AIM OF THE TASK:
Copy, word for word, the lines below from the one containing "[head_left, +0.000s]" up to and including the one containing "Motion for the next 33", with pictures left out.

# # # # # # #

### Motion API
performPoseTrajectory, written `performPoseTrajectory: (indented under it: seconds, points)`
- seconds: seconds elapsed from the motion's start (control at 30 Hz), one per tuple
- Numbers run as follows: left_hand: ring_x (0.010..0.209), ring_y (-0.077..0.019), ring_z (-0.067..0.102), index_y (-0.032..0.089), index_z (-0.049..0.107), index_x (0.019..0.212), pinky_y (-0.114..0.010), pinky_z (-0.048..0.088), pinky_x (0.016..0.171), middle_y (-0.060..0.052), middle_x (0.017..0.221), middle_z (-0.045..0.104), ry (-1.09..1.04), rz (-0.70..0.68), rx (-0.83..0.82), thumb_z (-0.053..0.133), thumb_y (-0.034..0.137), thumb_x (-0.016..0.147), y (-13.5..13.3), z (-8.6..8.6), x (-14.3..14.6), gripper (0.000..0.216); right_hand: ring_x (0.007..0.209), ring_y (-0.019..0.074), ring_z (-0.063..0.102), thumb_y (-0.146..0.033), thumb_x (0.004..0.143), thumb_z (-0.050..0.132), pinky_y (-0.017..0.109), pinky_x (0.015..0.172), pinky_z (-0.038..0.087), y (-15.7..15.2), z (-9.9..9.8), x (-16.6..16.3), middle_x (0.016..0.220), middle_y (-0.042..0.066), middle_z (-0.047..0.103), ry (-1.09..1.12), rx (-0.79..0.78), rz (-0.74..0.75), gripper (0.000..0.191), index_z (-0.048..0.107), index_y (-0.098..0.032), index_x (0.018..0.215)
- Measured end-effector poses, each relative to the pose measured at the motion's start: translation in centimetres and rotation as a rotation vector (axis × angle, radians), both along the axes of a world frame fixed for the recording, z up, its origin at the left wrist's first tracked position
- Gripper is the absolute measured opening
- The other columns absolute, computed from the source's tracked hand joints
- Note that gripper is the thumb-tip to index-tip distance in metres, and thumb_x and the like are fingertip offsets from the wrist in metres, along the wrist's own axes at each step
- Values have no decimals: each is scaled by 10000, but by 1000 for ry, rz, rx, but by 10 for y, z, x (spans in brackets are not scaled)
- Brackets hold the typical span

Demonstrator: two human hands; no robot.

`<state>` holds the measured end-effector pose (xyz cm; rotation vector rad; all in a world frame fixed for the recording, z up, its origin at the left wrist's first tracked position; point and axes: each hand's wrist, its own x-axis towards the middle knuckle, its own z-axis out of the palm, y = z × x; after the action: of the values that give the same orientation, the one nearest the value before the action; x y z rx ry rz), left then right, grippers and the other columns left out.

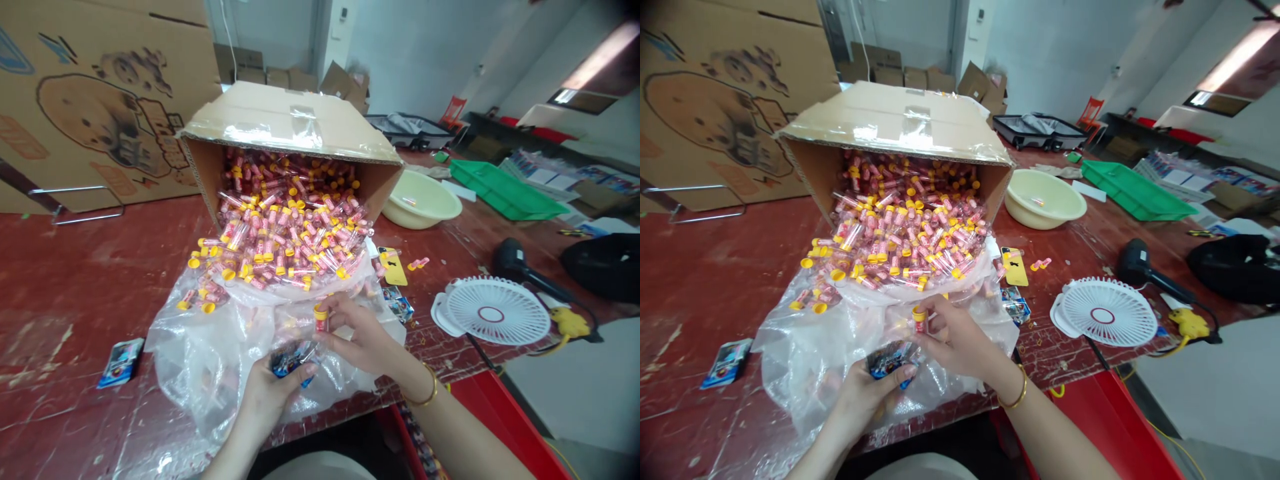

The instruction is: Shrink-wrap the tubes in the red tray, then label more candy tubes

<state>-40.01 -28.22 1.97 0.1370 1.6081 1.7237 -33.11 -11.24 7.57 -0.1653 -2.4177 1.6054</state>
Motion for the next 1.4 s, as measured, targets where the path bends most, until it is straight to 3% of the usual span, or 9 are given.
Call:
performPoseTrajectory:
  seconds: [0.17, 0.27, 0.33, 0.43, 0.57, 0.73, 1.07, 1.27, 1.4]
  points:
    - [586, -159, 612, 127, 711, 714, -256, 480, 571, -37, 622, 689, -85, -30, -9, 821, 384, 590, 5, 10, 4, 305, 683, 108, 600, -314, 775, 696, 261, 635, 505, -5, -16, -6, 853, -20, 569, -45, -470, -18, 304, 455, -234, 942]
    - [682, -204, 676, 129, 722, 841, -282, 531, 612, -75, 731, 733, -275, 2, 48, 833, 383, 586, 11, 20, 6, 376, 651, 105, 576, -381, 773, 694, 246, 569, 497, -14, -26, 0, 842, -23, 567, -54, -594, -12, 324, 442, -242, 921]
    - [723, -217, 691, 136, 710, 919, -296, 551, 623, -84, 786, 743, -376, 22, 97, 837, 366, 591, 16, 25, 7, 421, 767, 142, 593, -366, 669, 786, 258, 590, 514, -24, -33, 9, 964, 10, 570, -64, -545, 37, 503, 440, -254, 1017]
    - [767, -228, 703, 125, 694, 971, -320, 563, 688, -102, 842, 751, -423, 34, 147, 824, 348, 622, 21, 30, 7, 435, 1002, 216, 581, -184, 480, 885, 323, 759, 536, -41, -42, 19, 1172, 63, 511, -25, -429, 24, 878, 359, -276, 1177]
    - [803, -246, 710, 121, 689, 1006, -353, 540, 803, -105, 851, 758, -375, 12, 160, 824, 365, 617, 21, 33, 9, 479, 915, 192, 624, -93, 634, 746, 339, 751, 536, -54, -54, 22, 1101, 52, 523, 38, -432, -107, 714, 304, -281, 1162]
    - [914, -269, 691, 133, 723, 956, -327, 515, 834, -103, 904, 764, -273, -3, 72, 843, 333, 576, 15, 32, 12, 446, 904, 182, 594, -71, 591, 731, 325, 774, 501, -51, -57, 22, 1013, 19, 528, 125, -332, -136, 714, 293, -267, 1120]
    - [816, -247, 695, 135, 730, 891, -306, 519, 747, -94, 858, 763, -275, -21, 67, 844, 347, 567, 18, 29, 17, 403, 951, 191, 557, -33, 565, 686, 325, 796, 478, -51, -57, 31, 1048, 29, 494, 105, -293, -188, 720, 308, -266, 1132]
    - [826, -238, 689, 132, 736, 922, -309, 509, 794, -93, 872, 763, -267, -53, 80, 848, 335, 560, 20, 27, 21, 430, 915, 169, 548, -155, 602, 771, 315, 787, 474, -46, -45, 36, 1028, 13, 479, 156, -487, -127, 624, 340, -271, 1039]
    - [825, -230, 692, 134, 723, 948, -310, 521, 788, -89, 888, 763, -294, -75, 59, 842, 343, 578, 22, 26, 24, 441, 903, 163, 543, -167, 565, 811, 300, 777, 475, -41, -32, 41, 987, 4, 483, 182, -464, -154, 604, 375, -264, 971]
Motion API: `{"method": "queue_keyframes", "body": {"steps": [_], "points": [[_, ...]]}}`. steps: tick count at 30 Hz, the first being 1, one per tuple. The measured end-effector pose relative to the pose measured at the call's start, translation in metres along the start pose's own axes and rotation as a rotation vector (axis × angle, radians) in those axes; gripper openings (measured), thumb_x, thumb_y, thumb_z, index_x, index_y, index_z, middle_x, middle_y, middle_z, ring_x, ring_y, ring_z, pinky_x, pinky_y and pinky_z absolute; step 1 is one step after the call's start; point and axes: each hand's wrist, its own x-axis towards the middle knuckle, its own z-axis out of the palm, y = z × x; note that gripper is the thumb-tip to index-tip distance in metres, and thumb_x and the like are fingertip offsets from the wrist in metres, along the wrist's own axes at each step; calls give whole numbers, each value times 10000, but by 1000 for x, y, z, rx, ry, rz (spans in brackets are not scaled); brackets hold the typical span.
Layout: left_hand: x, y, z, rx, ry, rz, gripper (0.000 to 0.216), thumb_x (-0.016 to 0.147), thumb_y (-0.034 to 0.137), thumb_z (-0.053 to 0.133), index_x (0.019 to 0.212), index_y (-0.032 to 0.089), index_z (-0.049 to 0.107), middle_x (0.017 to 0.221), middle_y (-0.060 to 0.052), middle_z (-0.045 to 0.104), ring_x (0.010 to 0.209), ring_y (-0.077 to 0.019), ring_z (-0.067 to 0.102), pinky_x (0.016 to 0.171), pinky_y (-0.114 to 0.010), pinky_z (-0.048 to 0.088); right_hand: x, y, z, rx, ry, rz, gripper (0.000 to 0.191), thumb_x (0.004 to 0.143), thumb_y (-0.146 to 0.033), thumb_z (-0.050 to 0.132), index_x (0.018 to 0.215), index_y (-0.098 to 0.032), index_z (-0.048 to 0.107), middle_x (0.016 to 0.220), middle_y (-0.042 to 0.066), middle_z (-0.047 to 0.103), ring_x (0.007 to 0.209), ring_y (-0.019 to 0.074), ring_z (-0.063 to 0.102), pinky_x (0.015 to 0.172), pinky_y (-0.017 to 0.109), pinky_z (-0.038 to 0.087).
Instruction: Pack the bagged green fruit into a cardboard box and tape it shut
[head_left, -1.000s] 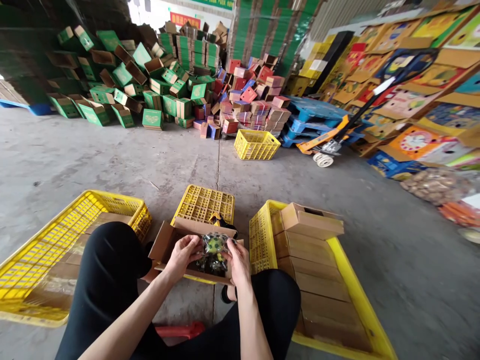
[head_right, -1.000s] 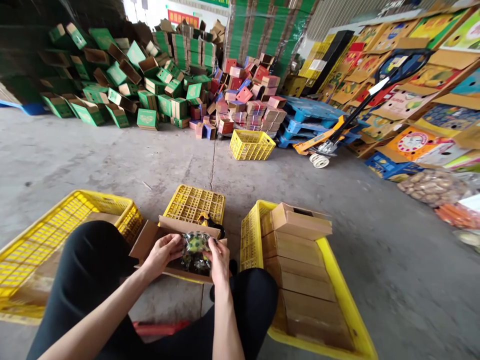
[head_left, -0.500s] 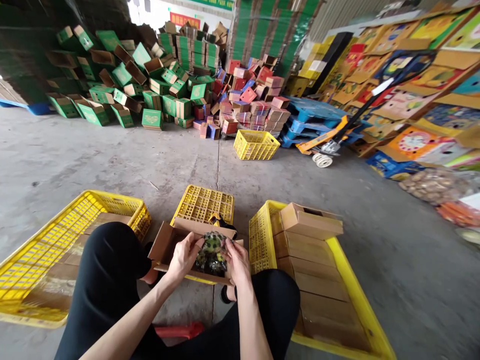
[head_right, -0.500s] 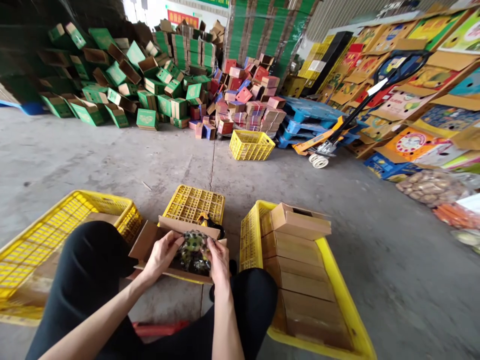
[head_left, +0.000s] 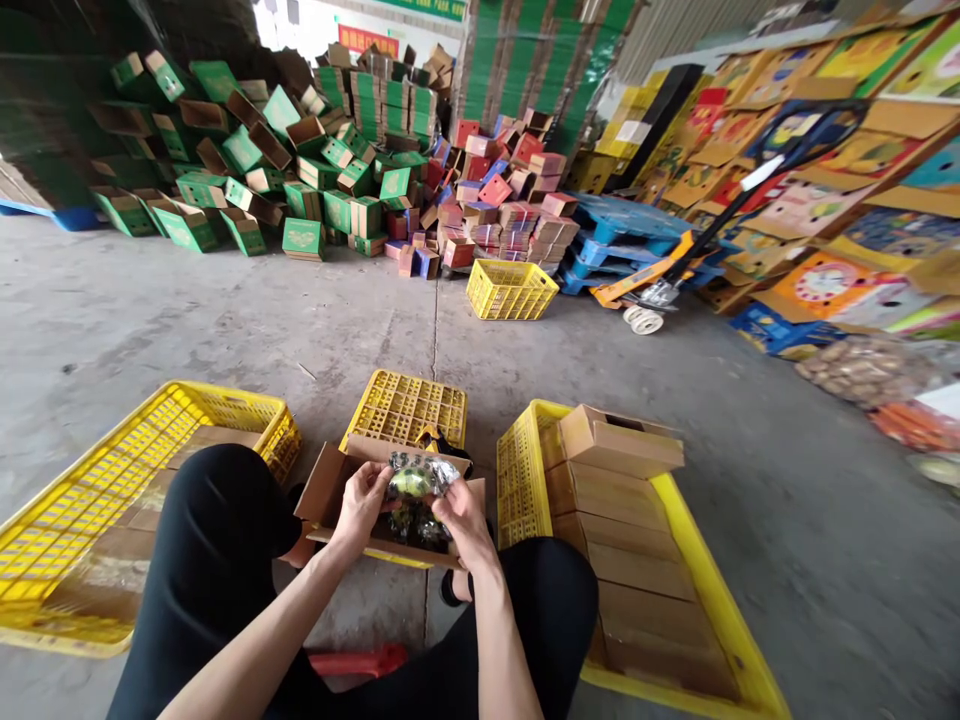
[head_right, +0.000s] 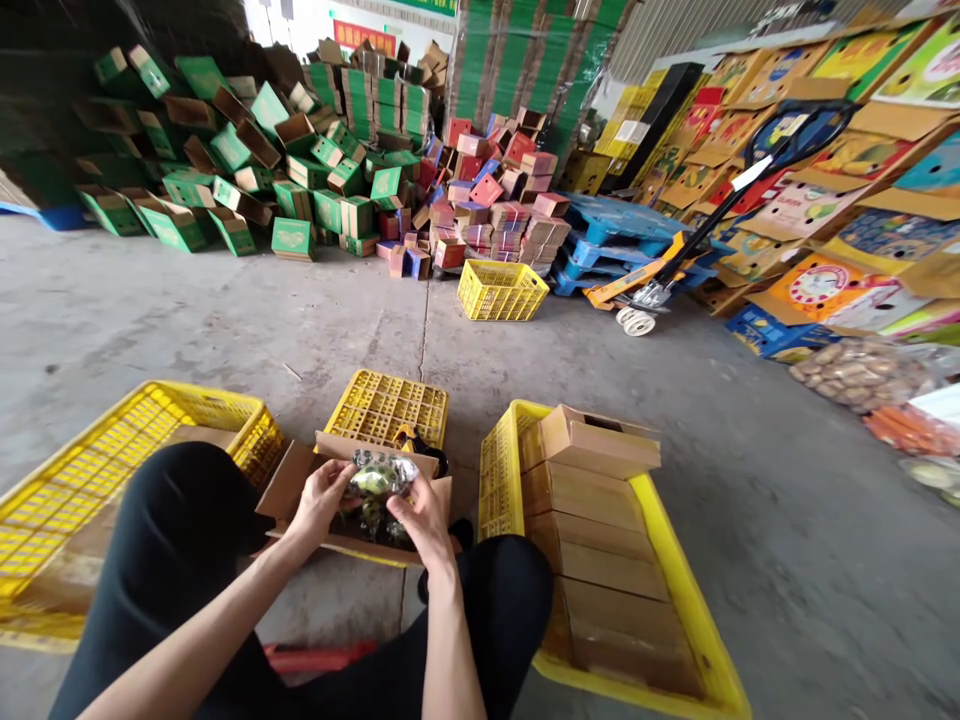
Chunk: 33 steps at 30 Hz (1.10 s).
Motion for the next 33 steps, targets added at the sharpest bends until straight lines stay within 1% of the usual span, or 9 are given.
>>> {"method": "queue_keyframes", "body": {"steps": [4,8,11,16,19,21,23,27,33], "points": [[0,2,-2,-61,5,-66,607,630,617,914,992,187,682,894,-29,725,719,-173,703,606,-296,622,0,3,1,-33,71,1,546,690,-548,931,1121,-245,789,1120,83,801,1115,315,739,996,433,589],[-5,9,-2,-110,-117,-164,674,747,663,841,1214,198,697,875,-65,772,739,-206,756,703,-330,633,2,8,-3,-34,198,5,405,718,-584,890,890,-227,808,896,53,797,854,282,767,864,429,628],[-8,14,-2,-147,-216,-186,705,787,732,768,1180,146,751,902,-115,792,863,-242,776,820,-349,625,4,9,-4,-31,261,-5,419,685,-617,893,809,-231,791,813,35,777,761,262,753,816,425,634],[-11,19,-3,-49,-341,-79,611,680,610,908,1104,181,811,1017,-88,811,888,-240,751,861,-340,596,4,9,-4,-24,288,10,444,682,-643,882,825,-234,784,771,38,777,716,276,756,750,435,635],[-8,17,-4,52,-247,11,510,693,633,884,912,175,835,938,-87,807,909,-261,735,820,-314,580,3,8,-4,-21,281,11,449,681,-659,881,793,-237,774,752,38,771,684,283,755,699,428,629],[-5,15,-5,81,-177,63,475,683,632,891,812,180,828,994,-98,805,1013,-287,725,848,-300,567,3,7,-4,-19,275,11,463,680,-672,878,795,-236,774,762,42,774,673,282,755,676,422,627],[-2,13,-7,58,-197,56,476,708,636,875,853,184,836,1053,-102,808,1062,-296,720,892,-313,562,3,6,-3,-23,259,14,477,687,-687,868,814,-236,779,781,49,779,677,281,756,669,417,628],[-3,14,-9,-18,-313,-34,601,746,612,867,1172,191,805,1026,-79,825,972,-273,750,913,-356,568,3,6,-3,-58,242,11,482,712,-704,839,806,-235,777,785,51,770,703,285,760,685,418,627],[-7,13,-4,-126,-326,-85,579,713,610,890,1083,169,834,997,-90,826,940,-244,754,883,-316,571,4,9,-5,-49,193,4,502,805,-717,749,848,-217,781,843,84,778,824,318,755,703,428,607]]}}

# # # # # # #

REPLY TO THE EXERCISE:
[head_left, +0.000s] 
[head_right, +0.000s] 
Chunk: 33 steps at 30 Hz (1.10 s).
Motion for the next 33 steps, targets added at the sharpest bends until straight lines stay within 1% of the usual span, or 9 are given.

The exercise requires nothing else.